Category Archives: Programming

100 Toasty Tofu(s) 2018 Edition

It’s that time of the year again. Last year I made the foray into predicting Triple J’s Hottest 100 and it was fun so this year I’ve given it another go with some key differences. I completely rewrote the script that does the legwork, and decided to go one step further with doing some demographic weighting and analysis.

The New Script

Last year I was using Tesseract, one of the leading open source projects. This year I decided to test out some cloud based OCR to see if it was any better. I tried Amazon Recognition and Google Cloud Vision. After testing both it became clear that Google Cloud Vision is miles ahead of Recognition in both text detection and paragraph detection, so I went with that. I’ve also hooked up all the data to a metabase instance, which is great for easily displaying data.
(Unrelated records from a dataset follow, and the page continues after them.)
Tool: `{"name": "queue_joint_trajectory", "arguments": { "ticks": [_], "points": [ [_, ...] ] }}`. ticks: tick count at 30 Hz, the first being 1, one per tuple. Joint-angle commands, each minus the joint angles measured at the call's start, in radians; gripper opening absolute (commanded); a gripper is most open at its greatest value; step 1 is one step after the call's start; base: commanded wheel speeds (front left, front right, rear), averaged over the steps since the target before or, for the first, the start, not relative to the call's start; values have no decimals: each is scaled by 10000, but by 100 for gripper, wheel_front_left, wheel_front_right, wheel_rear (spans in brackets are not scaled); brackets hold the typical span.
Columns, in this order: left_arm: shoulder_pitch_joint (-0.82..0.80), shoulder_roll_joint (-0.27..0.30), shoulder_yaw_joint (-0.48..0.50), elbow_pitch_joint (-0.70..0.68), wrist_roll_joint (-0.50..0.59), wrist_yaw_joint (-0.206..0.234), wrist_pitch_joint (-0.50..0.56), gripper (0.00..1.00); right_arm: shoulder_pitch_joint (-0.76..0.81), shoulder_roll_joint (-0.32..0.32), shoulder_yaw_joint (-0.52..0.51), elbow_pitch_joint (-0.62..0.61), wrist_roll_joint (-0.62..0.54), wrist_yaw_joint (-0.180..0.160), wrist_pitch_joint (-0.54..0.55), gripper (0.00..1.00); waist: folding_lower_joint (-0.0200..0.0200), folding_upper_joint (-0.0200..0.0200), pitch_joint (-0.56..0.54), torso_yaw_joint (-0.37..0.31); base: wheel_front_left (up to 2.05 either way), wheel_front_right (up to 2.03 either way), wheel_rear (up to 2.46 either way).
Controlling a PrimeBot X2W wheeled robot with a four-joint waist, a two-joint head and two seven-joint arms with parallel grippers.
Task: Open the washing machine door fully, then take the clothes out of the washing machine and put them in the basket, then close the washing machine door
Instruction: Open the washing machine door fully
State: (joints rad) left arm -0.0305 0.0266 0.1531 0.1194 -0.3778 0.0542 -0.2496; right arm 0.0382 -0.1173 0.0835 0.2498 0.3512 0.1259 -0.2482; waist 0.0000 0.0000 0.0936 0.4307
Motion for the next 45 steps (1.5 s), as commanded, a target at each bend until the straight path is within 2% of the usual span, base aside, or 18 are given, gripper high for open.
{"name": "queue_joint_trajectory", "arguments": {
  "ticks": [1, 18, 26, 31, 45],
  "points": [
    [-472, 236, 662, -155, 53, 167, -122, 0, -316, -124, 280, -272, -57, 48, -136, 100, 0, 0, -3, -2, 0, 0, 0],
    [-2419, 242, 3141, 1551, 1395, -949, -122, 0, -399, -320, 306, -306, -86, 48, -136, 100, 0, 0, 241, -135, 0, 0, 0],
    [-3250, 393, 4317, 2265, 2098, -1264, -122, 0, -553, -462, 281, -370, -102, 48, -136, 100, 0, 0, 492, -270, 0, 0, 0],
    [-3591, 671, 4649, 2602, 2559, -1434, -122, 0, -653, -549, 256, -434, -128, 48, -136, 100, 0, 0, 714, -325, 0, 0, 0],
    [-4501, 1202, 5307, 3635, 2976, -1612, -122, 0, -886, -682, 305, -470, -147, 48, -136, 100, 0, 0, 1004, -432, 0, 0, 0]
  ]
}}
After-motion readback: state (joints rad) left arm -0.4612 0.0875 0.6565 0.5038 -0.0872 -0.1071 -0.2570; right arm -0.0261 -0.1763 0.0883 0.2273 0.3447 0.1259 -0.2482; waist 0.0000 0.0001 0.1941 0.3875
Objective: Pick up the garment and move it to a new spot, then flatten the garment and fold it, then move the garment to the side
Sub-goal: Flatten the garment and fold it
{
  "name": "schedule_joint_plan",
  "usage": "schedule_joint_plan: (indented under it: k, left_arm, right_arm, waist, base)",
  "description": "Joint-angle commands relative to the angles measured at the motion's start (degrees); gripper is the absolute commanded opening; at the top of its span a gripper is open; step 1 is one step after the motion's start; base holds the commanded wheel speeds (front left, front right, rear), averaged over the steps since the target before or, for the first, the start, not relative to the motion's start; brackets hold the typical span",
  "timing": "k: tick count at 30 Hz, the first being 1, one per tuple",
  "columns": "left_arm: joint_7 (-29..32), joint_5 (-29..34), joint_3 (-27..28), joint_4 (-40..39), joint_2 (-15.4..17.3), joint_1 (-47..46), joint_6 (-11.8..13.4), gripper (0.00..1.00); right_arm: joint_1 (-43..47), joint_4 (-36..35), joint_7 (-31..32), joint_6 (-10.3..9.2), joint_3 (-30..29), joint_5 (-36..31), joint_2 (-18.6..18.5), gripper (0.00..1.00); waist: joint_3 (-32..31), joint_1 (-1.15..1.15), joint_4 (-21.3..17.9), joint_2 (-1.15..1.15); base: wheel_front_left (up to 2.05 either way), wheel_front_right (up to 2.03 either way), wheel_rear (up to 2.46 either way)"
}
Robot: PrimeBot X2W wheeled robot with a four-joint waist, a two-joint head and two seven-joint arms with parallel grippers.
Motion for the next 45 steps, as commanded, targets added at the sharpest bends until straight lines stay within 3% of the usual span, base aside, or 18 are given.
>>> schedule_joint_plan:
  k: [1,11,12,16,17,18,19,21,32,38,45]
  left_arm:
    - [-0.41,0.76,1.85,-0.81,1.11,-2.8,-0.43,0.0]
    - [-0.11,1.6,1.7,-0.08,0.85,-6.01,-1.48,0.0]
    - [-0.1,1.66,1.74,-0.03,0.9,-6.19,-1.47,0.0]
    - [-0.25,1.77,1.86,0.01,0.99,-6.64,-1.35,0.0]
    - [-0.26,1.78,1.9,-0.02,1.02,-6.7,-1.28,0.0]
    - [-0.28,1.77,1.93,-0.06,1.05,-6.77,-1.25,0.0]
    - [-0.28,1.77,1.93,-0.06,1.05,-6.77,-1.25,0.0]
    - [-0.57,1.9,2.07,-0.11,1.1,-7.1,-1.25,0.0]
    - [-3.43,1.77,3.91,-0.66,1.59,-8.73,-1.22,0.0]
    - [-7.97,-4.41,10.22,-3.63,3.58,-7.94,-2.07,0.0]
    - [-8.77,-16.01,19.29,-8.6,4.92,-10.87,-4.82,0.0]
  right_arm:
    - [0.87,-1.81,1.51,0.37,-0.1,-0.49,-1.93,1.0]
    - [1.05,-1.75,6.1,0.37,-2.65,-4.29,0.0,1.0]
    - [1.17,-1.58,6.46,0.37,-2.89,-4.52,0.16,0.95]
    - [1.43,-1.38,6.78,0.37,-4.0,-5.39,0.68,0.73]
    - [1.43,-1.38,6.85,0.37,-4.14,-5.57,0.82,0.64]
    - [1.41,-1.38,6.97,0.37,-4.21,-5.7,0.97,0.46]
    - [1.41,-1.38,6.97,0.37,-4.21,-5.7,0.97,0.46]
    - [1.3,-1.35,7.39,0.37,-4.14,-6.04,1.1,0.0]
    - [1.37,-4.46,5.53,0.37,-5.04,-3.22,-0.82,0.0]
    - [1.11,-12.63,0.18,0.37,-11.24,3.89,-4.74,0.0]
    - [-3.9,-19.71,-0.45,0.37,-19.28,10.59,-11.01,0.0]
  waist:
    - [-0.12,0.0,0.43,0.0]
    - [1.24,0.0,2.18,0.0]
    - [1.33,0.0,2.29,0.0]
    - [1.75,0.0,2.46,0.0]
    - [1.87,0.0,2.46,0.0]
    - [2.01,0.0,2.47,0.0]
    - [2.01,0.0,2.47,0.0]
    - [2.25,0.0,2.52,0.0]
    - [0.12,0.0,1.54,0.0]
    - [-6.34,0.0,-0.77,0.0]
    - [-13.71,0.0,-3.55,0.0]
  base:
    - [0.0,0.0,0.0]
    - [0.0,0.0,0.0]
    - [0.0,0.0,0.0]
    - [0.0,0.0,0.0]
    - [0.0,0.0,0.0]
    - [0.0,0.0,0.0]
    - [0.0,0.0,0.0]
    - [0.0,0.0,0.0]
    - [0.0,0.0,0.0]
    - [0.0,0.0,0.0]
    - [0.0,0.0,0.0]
100 warm tunas is now scraping twitter and instagram. I considered whether my script should do the same but decided against it for a few reasons. Last year,  ZestfullyGreen did a twitter scraper but it failed to predict the #1 song. This lead me to believe that the sample of people on twitter are not representative of the Hottest 100 voting population and would not improve the prediction while instagram has a strong history is accurate predictions.

The Results

Without further ado, these are the raw counts.

Interestingly it wasn’t always like this. If you look at the day by day counts, former bookie favourite This Is America won the first day and it took a few more days for Ocean Alley’s total to catch up. We could be in for a close Hottest 100.

Looking a little deeper

Every year, Triple J loves to wheel out the stats on the Hottest 100 while refusing to release counts. This makes seeing how far off previous predictions are difficult. I did some research and found several interesting articles.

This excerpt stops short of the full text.